Method for forming empennage to carry engine shell by adopting scandium-aluminum alloy and product

Technical Field

The invention belongs to the field of 3D printing, and particularly relates to a method and a product for carrying an engine shell by adopting a scandium-aluminum alloy forming empennage.

Background

With the improvement of the requirement on the high maneuverability of the tactical missile, the flight speed of the missile in the atmosphere is further increased, so that the power device of the tactical missile, namely the solid rocket engine, has the characteristics of high mass ratio, high pneumatic heating, high overload and the like. The shell is used as an important component of an engine, is a propellant storage tank, is a propellant chemical reaction site and is a part of the elastomer, and provides support for other parts (such as a cable cover, wings and the like) of the elastomer. When the engine works, the shell is used as a thin-wall part and not only bears internal pressure of about 10MPa, but also needs to bear external loads from full elasticity, such as axial pressure, bending moment, shearing force and the like. Thus, the lightweight, thin-walled shell carries the combined effect of internal pressure and external load. And in certain tactical missile, because of the requirement of the missile body pneumatic structure, the tail wing is moved to the outer surface of the engine shell from the missile body cabin section, and the large pneumatic load is combined with the high internal pressure of the engine, so that the bearing condition of the shell is rapid and severe. The traditional titanium steel alloy material cannot meet the requirements of the service environment of the empennage-mounted engine shell on the light weight and high strength of the shell material, so that a new high-strength aluminum alloy material is urgently needed to be developed.
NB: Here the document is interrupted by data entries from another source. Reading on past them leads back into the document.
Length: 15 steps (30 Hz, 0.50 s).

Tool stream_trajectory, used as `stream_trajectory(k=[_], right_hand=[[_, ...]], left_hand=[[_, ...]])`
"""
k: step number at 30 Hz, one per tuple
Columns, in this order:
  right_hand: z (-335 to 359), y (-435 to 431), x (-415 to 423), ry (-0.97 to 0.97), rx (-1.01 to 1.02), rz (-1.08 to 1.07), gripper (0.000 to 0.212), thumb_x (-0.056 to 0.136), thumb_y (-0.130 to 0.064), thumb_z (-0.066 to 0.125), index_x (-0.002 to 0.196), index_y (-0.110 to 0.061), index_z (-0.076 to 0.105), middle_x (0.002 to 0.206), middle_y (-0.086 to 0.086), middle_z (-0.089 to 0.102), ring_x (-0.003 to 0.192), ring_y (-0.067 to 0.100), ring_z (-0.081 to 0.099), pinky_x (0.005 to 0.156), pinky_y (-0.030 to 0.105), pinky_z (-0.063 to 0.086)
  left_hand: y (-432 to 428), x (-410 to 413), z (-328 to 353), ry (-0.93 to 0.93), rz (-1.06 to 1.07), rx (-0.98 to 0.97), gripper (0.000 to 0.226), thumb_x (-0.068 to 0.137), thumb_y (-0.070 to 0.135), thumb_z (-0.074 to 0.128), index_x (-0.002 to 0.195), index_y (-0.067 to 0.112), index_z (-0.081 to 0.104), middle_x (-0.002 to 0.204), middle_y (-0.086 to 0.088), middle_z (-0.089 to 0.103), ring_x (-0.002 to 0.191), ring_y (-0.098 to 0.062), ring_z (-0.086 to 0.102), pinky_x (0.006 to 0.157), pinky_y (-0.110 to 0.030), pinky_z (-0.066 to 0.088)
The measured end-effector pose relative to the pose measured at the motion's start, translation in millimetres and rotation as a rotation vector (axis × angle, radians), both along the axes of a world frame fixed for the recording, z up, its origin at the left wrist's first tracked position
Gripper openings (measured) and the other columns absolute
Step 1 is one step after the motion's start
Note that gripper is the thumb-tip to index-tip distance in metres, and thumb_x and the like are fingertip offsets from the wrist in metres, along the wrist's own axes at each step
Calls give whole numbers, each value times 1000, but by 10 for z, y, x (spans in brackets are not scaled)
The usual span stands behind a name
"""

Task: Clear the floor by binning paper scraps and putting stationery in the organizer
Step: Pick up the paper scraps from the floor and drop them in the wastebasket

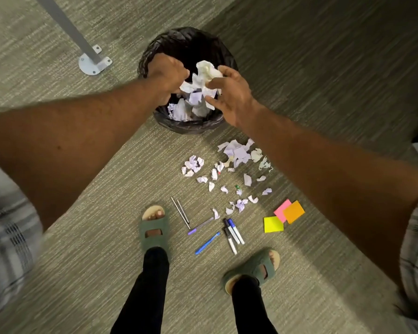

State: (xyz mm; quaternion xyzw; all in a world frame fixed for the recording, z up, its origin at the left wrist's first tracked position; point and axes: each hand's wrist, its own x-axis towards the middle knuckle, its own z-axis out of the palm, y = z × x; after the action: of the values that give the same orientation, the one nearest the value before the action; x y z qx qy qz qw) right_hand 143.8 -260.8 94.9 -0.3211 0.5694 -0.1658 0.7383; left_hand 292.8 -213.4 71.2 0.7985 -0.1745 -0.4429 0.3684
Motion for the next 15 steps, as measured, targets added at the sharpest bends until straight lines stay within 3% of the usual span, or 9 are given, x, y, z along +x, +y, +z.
stream_trajectory(k=[2,5,7,9,11,15], right_hand=[[27,-10,7,5,10,-24,52,85,13,58,130,-12,54,120,15,60,99,21,59,95,45,56],[51,7,-16,24,-14,-26,48,89,11,54,131,-13,54,111,14,63,84,12,53,80,36,59],[21,31,-70,27,-21,-9,45,91,8,56,131,-13,54,105,9,64,85,11,56,75,31,59],[-9,48,-160,32,-58,10,39,92,5,57,128,-13,57,109,6,64,95,13,62,84,33,60],[-66,74,-282,41,-126,42,31,94,2,58,123,-10,59,110,3,64,105,15,65,84,31,60],[-266,185,-769,114,-272,201,25,93,-3,63,118,-5,61,105,1,65,100,14,65,80,27,60]], left_hand=[[13,10,-12,20,13,6,24,95,13,57,116,8,67,104,-6,65,91,-20,69,82,-39,62],[41,-2,-26,38,57,24,30,100,14,45,120,14,67,113,-8,65,85,-19,70,67,-31,63],[57,-27,-39,32,47,23,35,99,11,40,119,17,68,116,-9,65,82,-21,72,64,-30,63],[101,-72,-54,23,18,9,35,98,6,41,120,18,66,111,-6,66,87,-19,71,69,-31,63],[163,-118,-105,12,-28,-6,32,96,6,47,118,18,66,106,-6,69,90,-17,72,73,-30,63],[456,-378,-259,-11,-189,-56,21,96,9,61,115,11,69,106,-8,72,88,-16,74,77,-30,62]])
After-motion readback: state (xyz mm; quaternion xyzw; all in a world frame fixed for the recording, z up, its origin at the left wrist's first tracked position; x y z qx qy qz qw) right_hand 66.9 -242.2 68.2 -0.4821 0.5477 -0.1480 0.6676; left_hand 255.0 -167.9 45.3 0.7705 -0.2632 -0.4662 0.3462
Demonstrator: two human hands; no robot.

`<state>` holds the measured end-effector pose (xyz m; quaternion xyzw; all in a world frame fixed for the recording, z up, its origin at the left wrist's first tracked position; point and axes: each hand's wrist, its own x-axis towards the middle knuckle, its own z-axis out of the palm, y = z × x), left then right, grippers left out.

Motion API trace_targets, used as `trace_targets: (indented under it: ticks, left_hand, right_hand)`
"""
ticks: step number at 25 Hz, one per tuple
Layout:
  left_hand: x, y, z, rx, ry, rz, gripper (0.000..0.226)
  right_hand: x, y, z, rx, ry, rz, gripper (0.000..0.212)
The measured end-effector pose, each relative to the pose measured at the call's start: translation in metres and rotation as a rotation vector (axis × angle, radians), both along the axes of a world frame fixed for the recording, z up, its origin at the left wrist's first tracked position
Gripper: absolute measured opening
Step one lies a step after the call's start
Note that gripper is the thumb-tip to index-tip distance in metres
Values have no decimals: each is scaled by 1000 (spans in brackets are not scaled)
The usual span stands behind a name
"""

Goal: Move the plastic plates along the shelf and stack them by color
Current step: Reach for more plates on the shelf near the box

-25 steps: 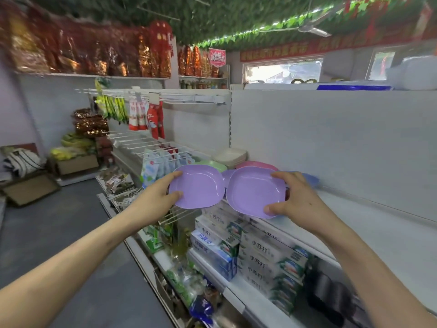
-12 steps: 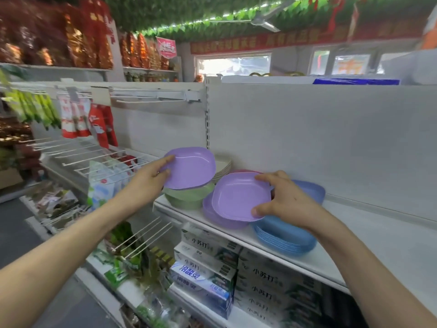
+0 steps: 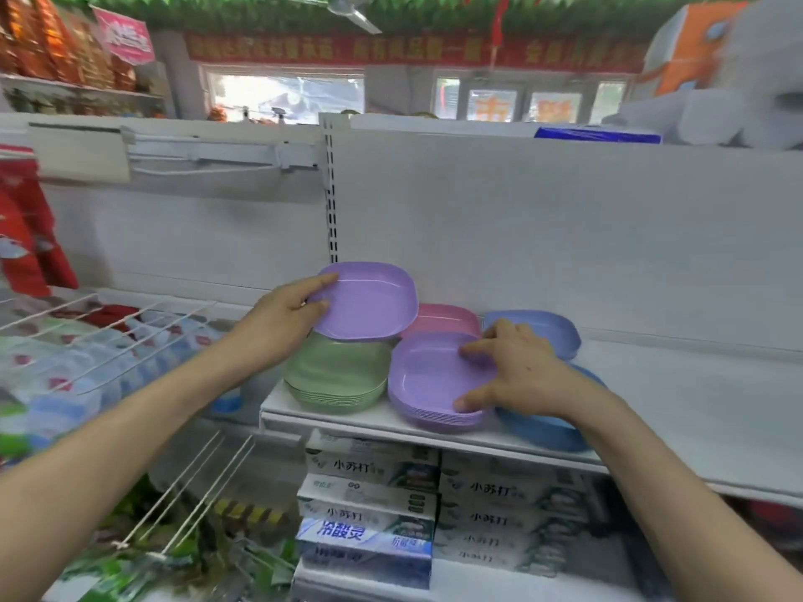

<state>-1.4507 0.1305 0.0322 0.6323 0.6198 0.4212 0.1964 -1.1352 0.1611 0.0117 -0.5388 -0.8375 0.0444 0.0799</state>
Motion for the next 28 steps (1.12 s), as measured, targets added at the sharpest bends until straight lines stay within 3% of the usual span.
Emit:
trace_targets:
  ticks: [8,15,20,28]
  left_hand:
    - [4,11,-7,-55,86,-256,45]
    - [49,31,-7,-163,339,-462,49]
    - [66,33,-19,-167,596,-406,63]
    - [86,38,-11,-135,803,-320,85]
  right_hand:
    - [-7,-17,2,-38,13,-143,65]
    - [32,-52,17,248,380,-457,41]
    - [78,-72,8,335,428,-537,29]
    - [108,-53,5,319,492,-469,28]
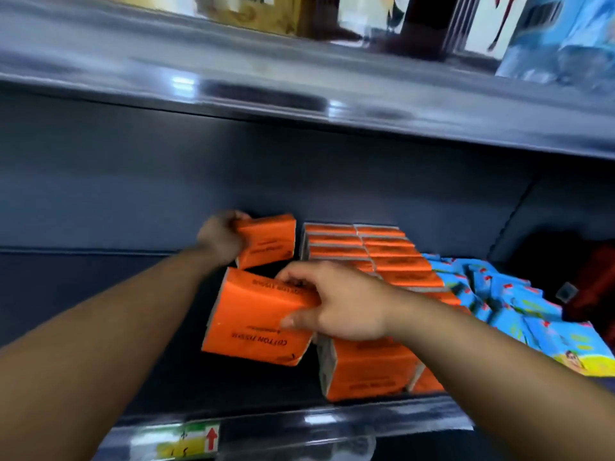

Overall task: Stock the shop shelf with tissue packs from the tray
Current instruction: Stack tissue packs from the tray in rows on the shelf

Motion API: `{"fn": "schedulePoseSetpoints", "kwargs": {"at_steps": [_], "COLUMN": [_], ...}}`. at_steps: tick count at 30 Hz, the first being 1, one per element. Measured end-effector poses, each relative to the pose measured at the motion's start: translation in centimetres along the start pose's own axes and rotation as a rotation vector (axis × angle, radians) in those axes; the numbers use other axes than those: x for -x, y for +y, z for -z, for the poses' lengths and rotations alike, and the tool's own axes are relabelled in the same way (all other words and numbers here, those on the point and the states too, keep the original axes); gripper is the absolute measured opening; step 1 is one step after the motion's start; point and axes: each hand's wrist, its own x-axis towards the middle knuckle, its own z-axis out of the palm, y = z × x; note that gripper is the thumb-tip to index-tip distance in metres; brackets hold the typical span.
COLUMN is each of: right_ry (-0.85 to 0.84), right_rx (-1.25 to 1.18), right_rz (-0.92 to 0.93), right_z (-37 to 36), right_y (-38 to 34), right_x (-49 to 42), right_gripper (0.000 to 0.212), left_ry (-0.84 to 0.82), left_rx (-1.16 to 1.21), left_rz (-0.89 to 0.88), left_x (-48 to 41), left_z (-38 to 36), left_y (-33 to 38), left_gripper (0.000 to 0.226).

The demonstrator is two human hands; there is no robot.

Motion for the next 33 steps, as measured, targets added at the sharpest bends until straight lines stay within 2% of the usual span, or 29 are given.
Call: {"fn": "schedulePoseSetpoints", "kwargs": {"at_steps": [3, 6, 9, 10, 14, 16, 19, 20, 23, 26, 29, 33], "right_ry": [0.013, 0.032, 0.026, 0.024, 0.035, 0.051, 0.079, 0.092, 0.154, 0.17, 0.178, 0.244], "right_rx": [0.072, 0.058, 0.001, -0.025, -0.018, -0.014, -0.024, -0.005, 0.142, 0.329, 0.444, 0.518], "right_rz": [0.066, 0.076, 0.104, 0.114, 0.137, 0.131, 0.136, 0.141, 0.11, 0.026, -0.082, -0.189], "right_z": [-0.3, -0.2, 0.5, 0.6, 0.8, 0.8, 1.2, 1.3, 1.1, 0.3, -0.8, -2.4], "right_y": [0.1, 0.9, 1.5, 1.6, 2.2, 2.4, 2.2, 2.1, 2.5, 3.6, 4.7, 5.6], "right_x": [-0.1, -0.1, 0.1, 0.1, -0.8, -1.6, -3.1, -3.9, -7.3, -10.9, -13.2, -14.6], "right_gripper": [0.045, 0.046, 0.044, 0.043, 0.044, 0.045, 0.044, 0.044, 0.046, 0.054, 0.05, 0.038], "left_ry": [-0.038, -0.046, -0.115, -0.128, -0.148, -0.179, -0.193, -0.223, -0.255, -0.298, -0.293, -0.244], "left_rx": [-0.058, -0.06, -0.057, -0.021, 0.222, 0.379, 0.585, 0.623, 0.71, 0.793, 0.802, 0.801], "left_rz": [-0.012, 0.01, 0.151, 0.175, 0.175, 0.221, 0.305, 0.336, 0.38, 0.339, 0.341, 0.261], "left_x": [-1.7, -5.1, -10.9, -10.4, -3.0, -2.2, -1.7, -1.4, -0.9, 0.3, 2.0, 3.8], "left_z": [-2.3, -4.0, -6.5, -6.3, -3.6, -3.1, -1.2, -0.3, 1.9, 2.8, 2.0, -0.8], "left_y": [1.0, -1.8, -8.9, -8.7, -0.1, 0.4, -0.9, -1.5, -3.3, -4.0, -4.2, -3.6], "left_gripper": [0.032, 0.023, 0.06, 0.067, 0.074, 0.064, 0.018, 0.013, 0.022, 0.032, 0.038, 0.075]}}
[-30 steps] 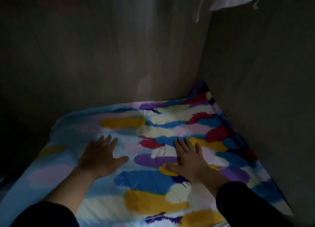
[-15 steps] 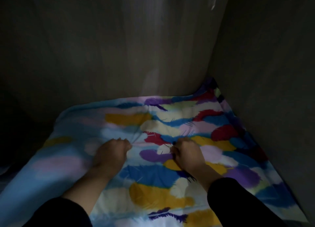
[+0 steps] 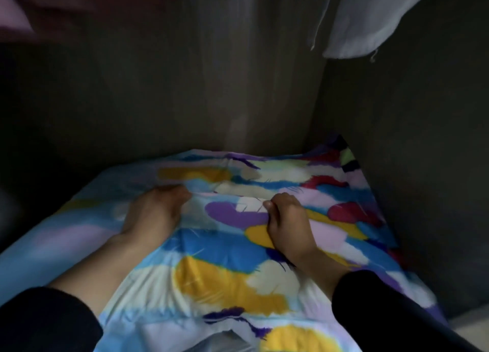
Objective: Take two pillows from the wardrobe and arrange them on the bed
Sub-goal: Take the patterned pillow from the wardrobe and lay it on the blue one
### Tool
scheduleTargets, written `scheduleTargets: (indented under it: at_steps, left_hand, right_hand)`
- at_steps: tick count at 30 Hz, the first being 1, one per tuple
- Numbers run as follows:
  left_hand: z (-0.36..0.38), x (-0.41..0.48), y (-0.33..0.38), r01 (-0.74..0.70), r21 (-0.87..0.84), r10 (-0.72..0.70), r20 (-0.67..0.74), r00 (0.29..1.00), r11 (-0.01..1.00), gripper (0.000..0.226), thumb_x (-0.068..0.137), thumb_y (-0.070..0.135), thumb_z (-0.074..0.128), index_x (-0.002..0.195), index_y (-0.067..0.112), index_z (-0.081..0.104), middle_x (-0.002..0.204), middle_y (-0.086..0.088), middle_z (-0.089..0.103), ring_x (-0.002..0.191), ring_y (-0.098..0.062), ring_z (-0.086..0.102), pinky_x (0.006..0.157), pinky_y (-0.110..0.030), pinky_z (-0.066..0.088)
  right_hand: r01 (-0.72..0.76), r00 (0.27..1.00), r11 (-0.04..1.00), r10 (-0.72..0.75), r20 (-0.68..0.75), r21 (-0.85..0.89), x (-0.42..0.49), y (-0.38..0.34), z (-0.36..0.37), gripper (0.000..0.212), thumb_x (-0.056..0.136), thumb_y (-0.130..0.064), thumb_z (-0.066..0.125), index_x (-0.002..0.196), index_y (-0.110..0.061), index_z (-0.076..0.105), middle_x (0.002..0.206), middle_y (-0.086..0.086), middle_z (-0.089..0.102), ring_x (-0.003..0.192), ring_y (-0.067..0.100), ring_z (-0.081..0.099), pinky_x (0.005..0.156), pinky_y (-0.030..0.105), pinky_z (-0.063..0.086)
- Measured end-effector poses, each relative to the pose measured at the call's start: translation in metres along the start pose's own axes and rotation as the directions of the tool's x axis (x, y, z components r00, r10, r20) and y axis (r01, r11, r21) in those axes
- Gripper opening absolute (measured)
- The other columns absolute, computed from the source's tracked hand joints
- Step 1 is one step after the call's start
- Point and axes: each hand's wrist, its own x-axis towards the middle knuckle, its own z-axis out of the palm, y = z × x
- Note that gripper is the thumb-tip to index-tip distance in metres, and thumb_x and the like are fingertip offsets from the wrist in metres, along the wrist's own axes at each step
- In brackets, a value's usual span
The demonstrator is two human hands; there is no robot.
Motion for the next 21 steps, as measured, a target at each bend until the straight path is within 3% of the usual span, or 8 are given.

Scandium is a very active metal with a melting point of 1539 deg.C, a boiling point of 2832 deg.C and a density of 2.995g/cm³. Scandium forms a dispersed highly stable Al3Sc intermetallic phase with aluminum in the aluminum alloy, and the crystal structure and lattice constant of Al3Sc mass points are similar to those of aluminum, thereby playing the roles of a precipitation enhancer, a grain refiner and a recrystallization inhibitor in the aluminum alloy. Research shows that the Sc content in the alloy is 0.1-0.5%, and the room temperature tensile strength, the high temperature heat resistance and the grain boundary corrosion performance of the alloy are improved within the range of room temperature to 300 ℃. In addition, China has abundant scandium resources, has a certain foundation for research and production of scandium, and has a very wide prospect in advanced high-tech fields such as aerospace, ships, rocket missiles and the like.

Disclosure of Invention

Aiming at the defects or improvement requirements of the prior art, the invention provides a method and a product for forming the empennage-mounted engine shell by adopting scandium aluminum alloy, wherein metal scandium is selectively added into the empennage-mounted engine shell, so that the mechanical property of the structure of the obtained product is enhanced, meanwhile, the empennage-mounted engine shell is integrally formed by adopting 3D printing, the service failure of a welding line is effectively avoided, the safety and the high efficiency are realized, the combination mode and the internal structure of the empennage and the engine shell can be changed according to the service environment, and the flexibility is high.

To achieve the above object, according to one aspect of the present invention, there is provided a method of forming a tail wing-mounted engine casing using a scandium-aluminum alloy, the method including the steps of:

(a) selecting aluminum alloy powder and metal scandium as raw materials, and ball-milling and mixing the aluminum alloy powder and the metal scandium to obtain mixed powder;

(b) constructing a three-dimensional model of the empennage-mounted engine shell to be formed, and forming the mixed powder according to the three-dimensional model by adopting a selective laser melting forming method so as to obtain the empennage-mounted engine shell;

(c) and carrying out heat treatment and aftertreatment on the tail-mounted engine shell so as to obtain a required product.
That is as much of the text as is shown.